* PROBLEM STATEMENT *
Which of the lines below mention the word "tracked"? Pull each one out.

* DATA PROVIDED *
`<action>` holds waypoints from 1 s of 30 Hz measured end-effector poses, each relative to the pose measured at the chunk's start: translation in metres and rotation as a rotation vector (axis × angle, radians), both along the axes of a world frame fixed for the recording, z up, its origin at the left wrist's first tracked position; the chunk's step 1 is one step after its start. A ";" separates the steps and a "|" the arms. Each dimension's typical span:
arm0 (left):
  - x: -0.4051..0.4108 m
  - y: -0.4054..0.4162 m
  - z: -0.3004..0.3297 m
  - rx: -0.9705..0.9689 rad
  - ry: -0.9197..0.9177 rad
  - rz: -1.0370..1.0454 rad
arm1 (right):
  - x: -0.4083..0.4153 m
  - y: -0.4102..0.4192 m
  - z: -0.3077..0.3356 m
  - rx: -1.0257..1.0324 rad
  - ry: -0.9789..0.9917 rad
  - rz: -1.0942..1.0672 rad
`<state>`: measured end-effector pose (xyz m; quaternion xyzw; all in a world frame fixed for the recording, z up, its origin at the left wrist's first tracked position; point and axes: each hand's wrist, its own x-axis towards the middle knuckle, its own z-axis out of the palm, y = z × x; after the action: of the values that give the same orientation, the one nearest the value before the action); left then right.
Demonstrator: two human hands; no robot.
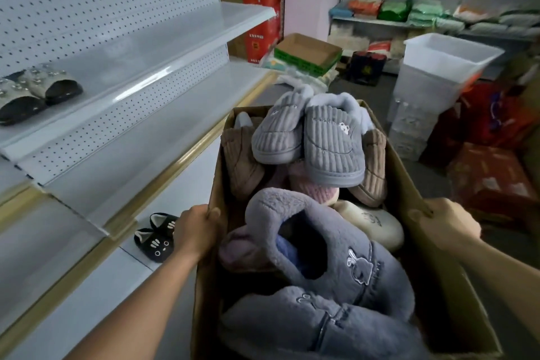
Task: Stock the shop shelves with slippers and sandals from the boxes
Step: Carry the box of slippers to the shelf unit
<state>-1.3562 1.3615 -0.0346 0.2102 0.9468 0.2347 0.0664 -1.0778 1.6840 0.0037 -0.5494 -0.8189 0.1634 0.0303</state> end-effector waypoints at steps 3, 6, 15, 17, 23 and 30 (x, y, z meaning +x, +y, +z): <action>-0.032 0.050 -0.016 -0.043 0.014 0.009 | -0.025 0.047 -0.022 -0.031 -0.019 -0.007; -0.071 0.105 -0.034 -0.086 -0.012 0.008 | -0.058 0.099 -0.039 -0.075 -0.033 0.012; -0.203 0.289 -0.056 -0.116 -0.049 -0.021 | -0.182 0.269 -0.068 -0.076 -0.032 -0.008; -0.228 0.326 -0.060 -0.132 -0.022 -0.047 | -0.199 0.297 -0.078 -0.081 -0.019 -0.032; -0.268 0.430 -0.080 -0.133 -0.024 -0.050 | -0.237 0.392 -0.113 -0.072 -0.047 -0.065; -0.257 0.534 -0.138 -0.119 -0.100 0.028 | -0.242 0.518 -0.172 -0.114 -0.059 -0.009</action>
<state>-1.6128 1.8956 -0.1729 0.1806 0.9573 0.1893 0.1227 -1.3203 2.2016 -0.1683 -0.5584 -0.8064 0.1932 -0.0243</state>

* TASK ANSWER *
`<action>` holds waypoints from 1 s of 30 Hz measured end-effector poses, each relative to the pose measured at the chunk's start: translation in metres and rotation as a rotation vector (axis × angle, radians), both along the axes of a world frame fixed for the recording, z up, its origin at the left wrist's first tracked position; the chunk's step 1 is one step after its start. A ";" separates the steps and a "|" the arms. Each dimension's typical span:
`<state>`: measured end-effector pose (xyz m; quaternion xyzw; all in a world frame fixed for the recording, z up, its origin at the left wrist's first tracked position; point and axes: each hand's wrist, its own x-axis towards the middle knuckle, its own z-axis out of the palm, y = z × x; after the action: of the values that give the same orientation, the one nearest the value before the action); left then right.

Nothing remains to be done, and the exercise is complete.